L’air glacé de Lincoln, dans le Nebraska, semblait déjà chargé d’électricité ce 1er décembre 1957, quand Charles Starkweather, jeune homme aux airs rebelles, abattit pour la première fois. À seulement 19 ans, il tue un employé de station-service, Robert Colvert, après une altercation autour du prix d’un nounours en peluche. Cet acte isolé n’alerte pas immédiatement les forces de l’ordre, encore loin d’imaginer la vague de violence à venir.
Les semaines passent dans une inquiétude sourde, jusqu’à ce qu’en janvier 1958, la fureur de Starkweather éclate à nouveau. Cette fois, il entraîne avec lui Caril Ann Fugate, sa petite amie de 14 ans, dans une spirale sanglante. Leur première victime est la famille Fugate elle-même : Caril prétend que Starkweather l’a contrainte sous la menace, mais ses parents et sa demi-sœur de deux ans sont retrouvés assassinés dans leur maison barricadée. La ville, encore engourdie par l’hiver, commence à frissonner sous les avertissements de la police locale. Mais Charles et Caril ont déjà pris la fuite, sillonnant les routes désertes du Nebraska. Dans une ferme isolée, ils ôtent la vie à August Meyer, un vieil ami de la famille Starkweather. Les enquêteurs retrouvent le corps près de son cheval, lui aussi tué d’une balle.
Sur leur passage, les jeunes fugitifs croisent Robert Jensen et Carol King, deux adolescents qu’ils assassinent froidement après une tentative de vol de voiture. Le drame se noue dans les replis silencieux d’une école abandonnée où les corps sont découverts, réveillant une panique sourde dans les campagnes environnantes. La traque s’intensifie et des barrages routiers sont mis en place dans tout l’État.

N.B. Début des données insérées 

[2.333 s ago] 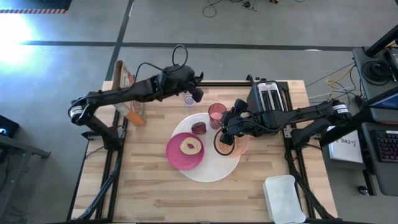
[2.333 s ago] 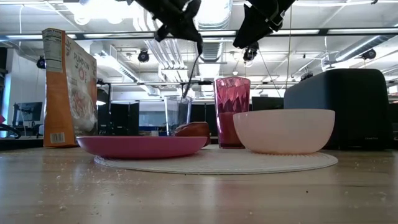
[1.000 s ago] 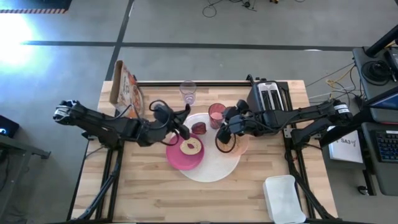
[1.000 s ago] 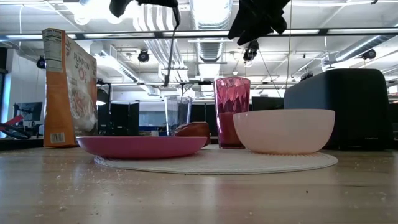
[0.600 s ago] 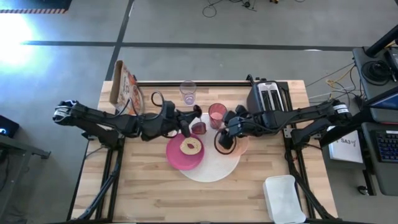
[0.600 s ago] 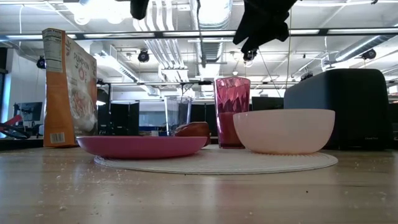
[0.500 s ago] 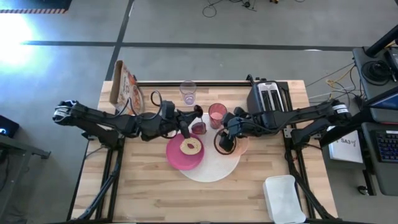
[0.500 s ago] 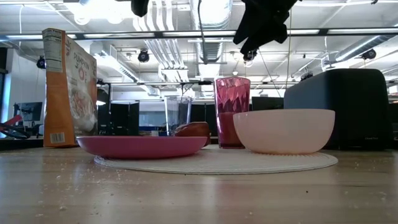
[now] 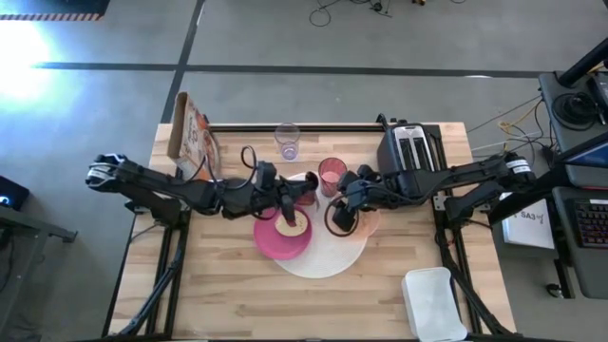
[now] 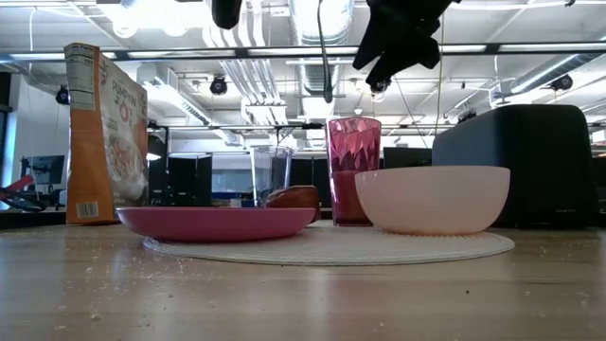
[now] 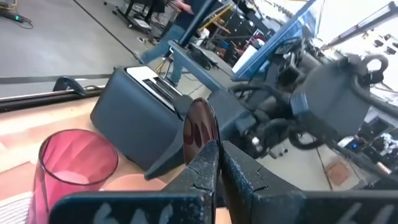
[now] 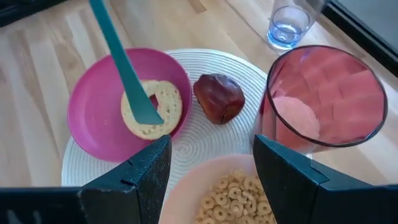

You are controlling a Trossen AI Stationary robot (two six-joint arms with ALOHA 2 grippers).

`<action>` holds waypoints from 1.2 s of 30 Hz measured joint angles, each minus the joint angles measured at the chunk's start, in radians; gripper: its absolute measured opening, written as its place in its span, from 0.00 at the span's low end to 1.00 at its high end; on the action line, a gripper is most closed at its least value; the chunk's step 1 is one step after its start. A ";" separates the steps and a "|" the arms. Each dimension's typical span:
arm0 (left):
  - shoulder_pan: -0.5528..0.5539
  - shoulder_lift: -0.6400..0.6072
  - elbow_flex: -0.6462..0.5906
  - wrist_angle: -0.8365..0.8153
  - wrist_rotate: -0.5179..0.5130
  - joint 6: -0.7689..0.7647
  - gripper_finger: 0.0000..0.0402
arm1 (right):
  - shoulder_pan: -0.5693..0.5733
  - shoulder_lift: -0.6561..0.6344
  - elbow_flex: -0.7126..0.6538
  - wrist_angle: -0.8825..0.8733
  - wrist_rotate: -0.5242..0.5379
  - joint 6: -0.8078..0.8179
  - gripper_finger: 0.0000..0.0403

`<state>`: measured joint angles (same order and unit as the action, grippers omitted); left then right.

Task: Arrange a breakfast setting
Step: Put the blue spoon on the right side of the white place mat

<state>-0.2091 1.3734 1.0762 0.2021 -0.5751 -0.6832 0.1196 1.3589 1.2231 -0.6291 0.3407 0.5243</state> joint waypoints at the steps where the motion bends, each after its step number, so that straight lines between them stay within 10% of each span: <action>1: -0.002 0.004 -0.001 0.001 0.000 0.001 0.00 | 0.000 0.000 0.000 -0.004 0.000 0.000 0.53; 30: -0.032 0.013 -0.010 0.013 -0.056 0.084 0.00 | -0.061 0.093 0.097 -0.052 -0.466 -0.091 0.51; 36: -0.032 0.013 -0.010 0.048 -0.069 0.099 0.00 | -0.083 0.088 0.129 -0.048 -0.385 -0.167 0.51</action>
<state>-0.2414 1.3865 1.0660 0.2503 -0.6437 -0.5842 0.0362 1.4473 1.3516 -0.6769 -0.0442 0.3570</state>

Sans répit, Charles et Caril pénètrent dans la maison cossue de C. Lauer Ward et Clara Ward, figures respectées de Lincoln. En quelques heures d’effroi, ils assassinent le couple ainsi que leur domestique, Lillian Fencl. L’horreur culmine lorsque les enquêteurs, accourus sur place, découvrent l’élégance saccagée de la demeure et les marques d’une violence incontrôlée. À bord d’une Packard volée, Starkweather se dirige vers le Wyoming, mais son errance se termine brutalement près de Douglas, lorsque le shérif Earl Heflin engage une course-poursuite mémorable. Attrapé après avoir simulé une blessure pour susciter la pitié, Charles est finalement arrêté sans résistance. Caril, quant à elle, se rend peu après, clamant son innocence avec une voix brisée par l’épuisement.
Le procès, très médiatisé, débute quelques mois plus tard. Starkweather, décrit par les experts en criminologie comme un psychopathe narcissique, revendique ses crimes sans remords. Sa froideur face au tribunal glace l’audience. Caril Fugate, elle, lutte pour convaincre le jury qu’elle était sous emprise ; elle est néanmoins reconnue coupable et condamnée à la prison. En juin 1959, Charles Starkweather est exécuté sur la chaise électrique, dans l’enceinte de la prison d’État du Nebraska. Son visage figé, presque paisible, hante encore les couloirs de la mémoire collective. Caril, après 17 ans derrière les barreaux, retrouve la liberté en 1976, silhouette discrète d’une survivante d’un drame national.